WHAT NEEDS TO BE DONE »
The reply should contain all of the data below, word for word.

◆ ◆ ◆ ◆

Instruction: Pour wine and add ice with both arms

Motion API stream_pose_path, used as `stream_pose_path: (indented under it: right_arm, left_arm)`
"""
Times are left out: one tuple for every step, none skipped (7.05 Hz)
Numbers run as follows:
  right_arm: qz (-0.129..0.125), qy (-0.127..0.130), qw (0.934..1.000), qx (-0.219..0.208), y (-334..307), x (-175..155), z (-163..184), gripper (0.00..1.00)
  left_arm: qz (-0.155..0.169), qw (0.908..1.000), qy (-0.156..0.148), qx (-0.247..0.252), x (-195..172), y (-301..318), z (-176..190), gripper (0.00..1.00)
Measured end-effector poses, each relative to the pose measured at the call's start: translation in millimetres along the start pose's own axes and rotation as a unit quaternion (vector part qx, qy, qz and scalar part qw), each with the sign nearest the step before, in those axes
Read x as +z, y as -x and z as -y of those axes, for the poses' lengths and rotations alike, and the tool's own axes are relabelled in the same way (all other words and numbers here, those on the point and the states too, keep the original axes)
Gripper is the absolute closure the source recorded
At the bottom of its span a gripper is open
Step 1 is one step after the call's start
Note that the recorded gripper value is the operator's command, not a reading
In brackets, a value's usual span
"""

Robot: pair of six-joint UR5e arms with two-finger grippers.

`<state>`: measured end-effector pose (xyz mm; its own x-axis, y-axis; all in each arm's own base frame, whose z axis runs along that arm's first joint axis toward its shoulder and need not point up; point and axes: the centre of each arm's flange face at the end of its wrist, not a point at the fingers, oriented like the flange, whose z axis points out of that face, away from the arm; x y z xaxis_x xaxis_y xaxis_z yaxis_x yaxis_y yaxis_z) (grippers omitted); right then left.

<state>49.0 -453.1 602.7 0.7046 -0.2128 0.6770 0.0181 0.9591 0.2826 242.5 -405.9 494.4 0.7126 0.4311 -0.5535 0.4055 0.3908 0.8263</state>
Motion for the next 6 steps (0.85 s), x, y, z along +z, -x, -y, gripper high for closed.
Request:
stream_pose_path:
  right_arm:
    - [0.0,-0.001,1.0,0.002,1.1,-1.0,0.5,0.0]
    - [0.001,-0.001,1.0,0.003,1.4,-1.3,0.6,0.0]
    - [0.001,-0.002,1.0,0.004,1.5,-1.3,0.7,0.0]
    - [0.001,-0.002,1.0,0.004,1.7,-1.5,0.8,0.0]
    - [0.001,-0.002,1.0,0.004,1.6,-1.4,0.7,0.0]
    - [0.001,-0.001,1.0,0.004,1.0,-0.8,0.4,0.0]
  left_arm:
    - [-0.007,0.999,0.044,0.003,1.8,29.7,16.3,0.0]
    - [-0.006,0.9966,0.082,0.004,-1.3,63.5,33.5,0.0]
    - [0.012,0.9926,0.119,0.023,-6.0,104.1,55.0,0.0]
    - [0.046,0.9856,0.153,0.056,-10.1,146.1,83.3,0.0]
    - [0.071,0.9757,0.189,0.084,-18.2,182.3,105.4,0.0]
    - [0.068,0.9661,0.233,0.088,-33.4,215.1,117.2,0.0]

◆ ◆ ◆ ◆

OUTPUT FOR THIS TASK »
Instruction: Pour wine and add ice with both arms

Motion API stream_pose_path, used as `stream_pose_path: (indented under it: right_arm, left_arm)`
"""
Times are left out: one tuple for every step, none skipped (7.05 Hz)
Numbers run as follows:
  right_arm: qz (-0.129..0.125), qy (-0.127..0.130), qw (0.934..1.000), qx (-0.219..0.208), y (-334..307), x (-175..155), z (-163..184), gripper (0.00..1.00)
  left_arm: qz (-0.155..0.169), qw (0.908..1.000), qy (-0.156..0.148), qx (-0.247..0.252), x (-195..172), y (-301..318), z (-176..190), gripper (0.00..1.00)
Measured end-effector poses, each relative to the pose measured at the call's start: translation in millimetres along the start pose's own axes and rotation as a unit quaternion (vector part qx, qy, qz and scalar part qw), each with the sign nearest the step before, in those axes
Read x as +z, y as -x and z as -y of those axes, for the poses' lengths and rotations alike, and the tool's own axes are relabelled in the same way (all other words and numbers here, those on the point and the states too, keep the original axes)
Gripper is the absolute closure the source recorded
At the bottom of its span a gripper is open
Step 1 is one step after the call's start
Note that the recorded gripper value is the operator's command, not a reading
In brackets, a value's usual span
"""

Robot: pair of six-joint UR5e arms with two-finger grippers.

`<state>`: measured end-effector pose (xyz mm; its own x-axis, y-axis; all in each arm's own base frame, whose z axis runs along that arm's first joint axis toward its shoulder and need not point up; point and axes: the centre of each arm's flange face at the end of its wrist, not a point at the fingers, oriented like the flange, whose z axis points out of that face, away from the arm; x y z xaxis_x xaxis_y xaxis_z yaxis_x yaxis_y yaxis_z) (grippers omitted); right then left.

<state>49.0 -453.1 602.7 0.7046 -0.2128 0.6770 0.0181 0.9591 0.2826 242.5 -405.9 494.4 0.7126 0.4311 -0.5535 0.4055 0.3908 0.8263</state>
Motion for the next 6 steps (0.85 s), x, y, z along +z, -x, -y, gripper high for closed.
Request:
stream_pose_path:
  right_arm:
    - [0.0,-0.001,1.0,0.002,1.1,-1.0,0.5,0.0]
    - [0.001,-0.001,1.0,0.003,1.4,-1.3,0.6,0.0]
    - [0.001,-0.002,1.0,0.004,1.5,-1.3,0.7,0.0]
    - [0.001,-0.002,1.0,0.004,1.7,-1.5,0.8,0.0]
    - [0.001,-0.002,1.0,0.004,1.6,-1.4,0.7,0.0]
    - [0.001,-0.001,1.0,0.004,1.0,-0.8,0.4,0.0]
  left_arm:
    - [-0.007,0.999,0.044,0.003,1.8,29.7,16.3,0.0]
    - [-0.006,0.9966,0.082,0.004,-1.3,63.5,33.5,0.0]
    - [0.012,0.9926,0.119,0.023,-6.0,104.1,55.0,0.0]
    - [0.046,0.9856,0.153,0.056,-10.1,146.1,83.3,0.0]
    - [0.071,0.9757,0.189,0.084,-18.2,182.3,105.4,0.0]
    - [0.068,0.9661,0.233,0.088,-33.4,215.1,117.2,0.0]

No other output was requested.